Reproduce the lines below verbatim. Pictures are to be omitted.

*** Collected material ***

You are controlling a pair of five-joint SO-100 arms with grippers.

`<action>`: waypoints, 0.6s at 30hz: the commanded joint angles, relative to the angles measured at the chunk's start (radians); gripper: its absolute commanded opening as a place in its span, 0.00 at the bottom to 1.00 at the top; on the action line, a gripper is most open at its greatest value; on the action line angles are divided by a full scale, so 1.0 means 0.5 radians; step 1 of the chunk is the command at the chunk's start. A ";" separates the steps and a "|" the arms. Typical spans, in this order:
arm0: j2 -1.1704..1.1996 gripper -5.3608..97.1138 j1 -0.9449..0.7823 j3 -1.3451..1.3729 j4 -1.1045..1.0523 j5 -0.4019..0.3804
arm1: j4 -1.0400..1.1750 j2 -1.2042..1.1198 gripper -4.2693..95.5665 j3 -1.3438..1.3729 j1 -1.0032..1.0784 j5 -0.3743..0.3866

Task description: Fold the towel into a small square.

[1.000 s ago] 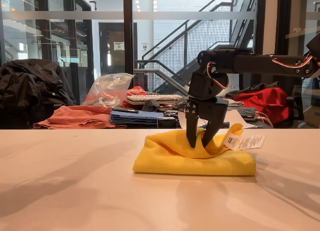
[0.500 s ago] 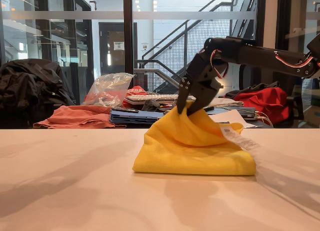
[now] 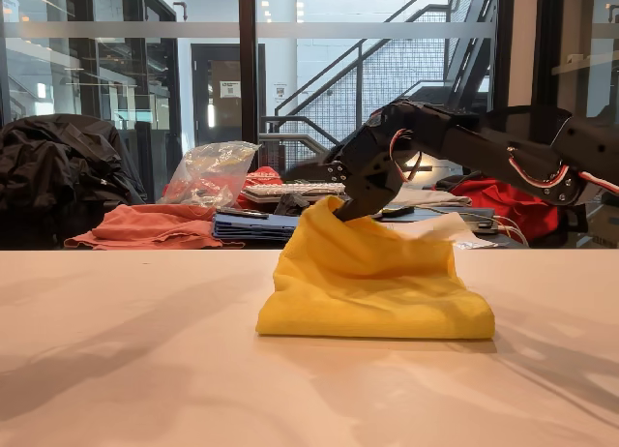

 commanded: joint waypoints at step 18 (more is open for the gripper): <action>-0.135 0.55 0.098 -0.601 -0.049 -0.684 | -0.006 0.034 0.15 -0.012 0.009 -0.362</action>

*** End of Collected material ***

**Reply**:
You are controlling a pair of five-joint SO-100 arms with grippers.

`<action>`: waypoints, 0.6s at 30hz: the commanded joint angles, relative to the angles measured at the chunk's start (radians); gripper: its absolute commanded opening as a place in its span, 0.00 at the bottom to 1.00 at the top; on the action line, a gripper is most open at its greatest value; on the action line angles are divided by a full scale, so 1.0 means 0.5 radians; step 1 of the chunk is the command at the chunk's start. A ";" separates the steps and a "|" the arms. Typical spans, in this order:
arm0: j2 -1.1704..1.1996 gripper -5.3608..97.1138 j1 -0.9449..0.7823 j3 -1.3451..1.3729 j4 -1.1045..1.0523 j5 -0.4019..0.3804
arm1: j4 -1.0400..1.1750 j2 -1.2042..1.1198 gripper -4.2693..95.5665 j3 -1.3438..1.3729 j1 -1.0032..1.0784 j5 -0.3743..0.3866

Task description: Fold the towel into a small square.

[1.000 s ago] 
[0.500 s ago] 
[now] 

 commanded: joint waypoints at step 18 (more is open for the gripper): <action>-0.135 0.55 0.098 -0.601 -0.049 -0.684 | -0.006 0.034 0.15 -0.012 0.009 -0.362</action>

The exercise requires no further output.